* **REQUIRED WORK**
Give back exactly the lines of the material below that start at the one holding "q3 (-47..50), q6" and end at the last line, minus the pictures.

* **DATASET SECTION**
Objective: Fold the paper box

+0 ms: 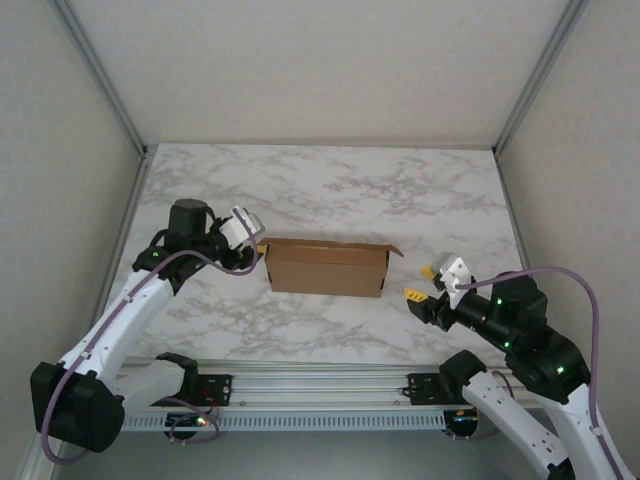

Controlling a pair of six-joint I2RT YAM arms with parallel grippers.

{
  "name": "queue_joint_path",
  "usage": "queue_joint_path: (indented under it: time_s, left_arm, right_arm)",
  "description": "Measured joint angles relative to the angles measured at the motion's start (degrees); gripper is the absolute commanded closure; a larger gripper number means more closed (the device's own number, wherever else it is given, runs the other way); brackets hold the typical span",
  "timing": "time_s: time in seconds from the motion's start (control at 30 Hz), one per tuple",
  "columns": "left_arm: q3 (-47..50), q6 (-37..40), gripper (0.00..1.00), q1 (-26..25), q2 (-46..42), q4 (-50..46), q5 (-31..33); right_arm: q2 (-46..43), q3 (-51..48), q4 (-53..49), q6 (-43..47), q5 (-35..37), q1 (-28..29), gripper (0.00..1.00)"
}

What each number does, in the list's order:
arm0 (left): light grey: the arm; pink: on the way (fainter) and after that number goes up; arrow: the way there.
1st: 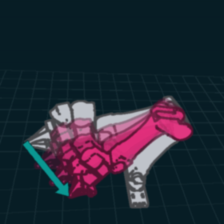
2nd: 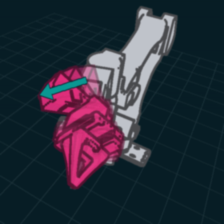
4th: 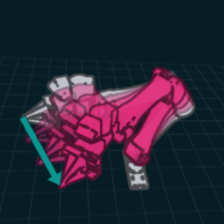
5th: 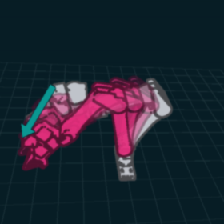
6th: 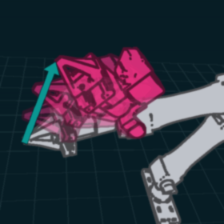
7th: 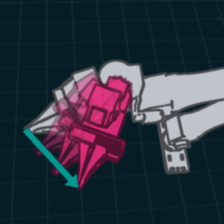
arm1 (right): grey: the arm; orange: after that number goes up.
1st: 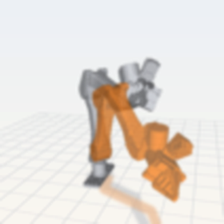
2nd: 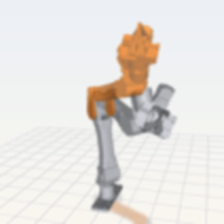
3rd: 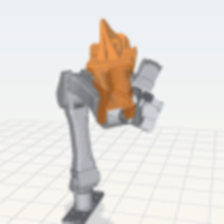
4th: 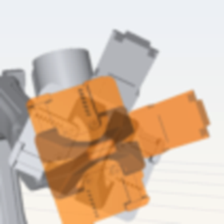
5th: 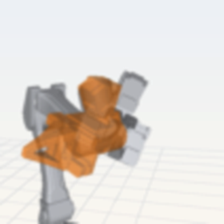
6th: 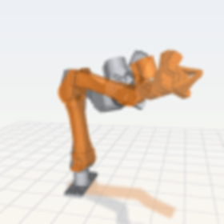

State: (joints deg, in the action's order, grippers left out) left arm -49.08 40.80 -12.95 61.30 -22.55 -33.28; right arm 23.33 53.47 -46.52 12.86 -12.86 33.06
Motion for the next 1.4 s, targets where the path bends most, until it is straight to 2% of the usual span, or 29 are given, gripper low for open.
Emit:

* **SOLUTION BELOW**
  "columns": "left_arm: q3 (-47..50), q6 (-37..40), gripper (0.00..1.00), q1 (-26..25), q2 (-46..42), q4 (-50..46), q5 (-31..33); right_arm: q2 (-46..43), q3 (-51..48), q4 (-53..49), q6 (-43..47), q5 (-35..37), q1 (-28..29), gripper (0.00..1.00)"
}

What each number does, in the list's order:
arm0 (left): light grey: the arm; pink: on the way (fainter) and after that number goes up; arrow: the way there.
1st: 
2nd: 
4th: 
5th: 
6th: 
7th: 
arm1 (right): grey: the arm; orange: after that number goes up.
1st: 
2nd: 
3rd: 
4th: 
5th: 
6th: 

State: (joints deg, in the action's order, grippers left out) left arm -49.08 40.80 -12.95 61.30 -22.55 -33.28; right arm 23.33 53.47 -46.52 12.86 -12.86 33.06
Motion for the next 1.4 s, targets where the path bends most, until it is straight to 2% of the usual span, or 29 are given, gripper low for open.
Emit:

This concludes the answer.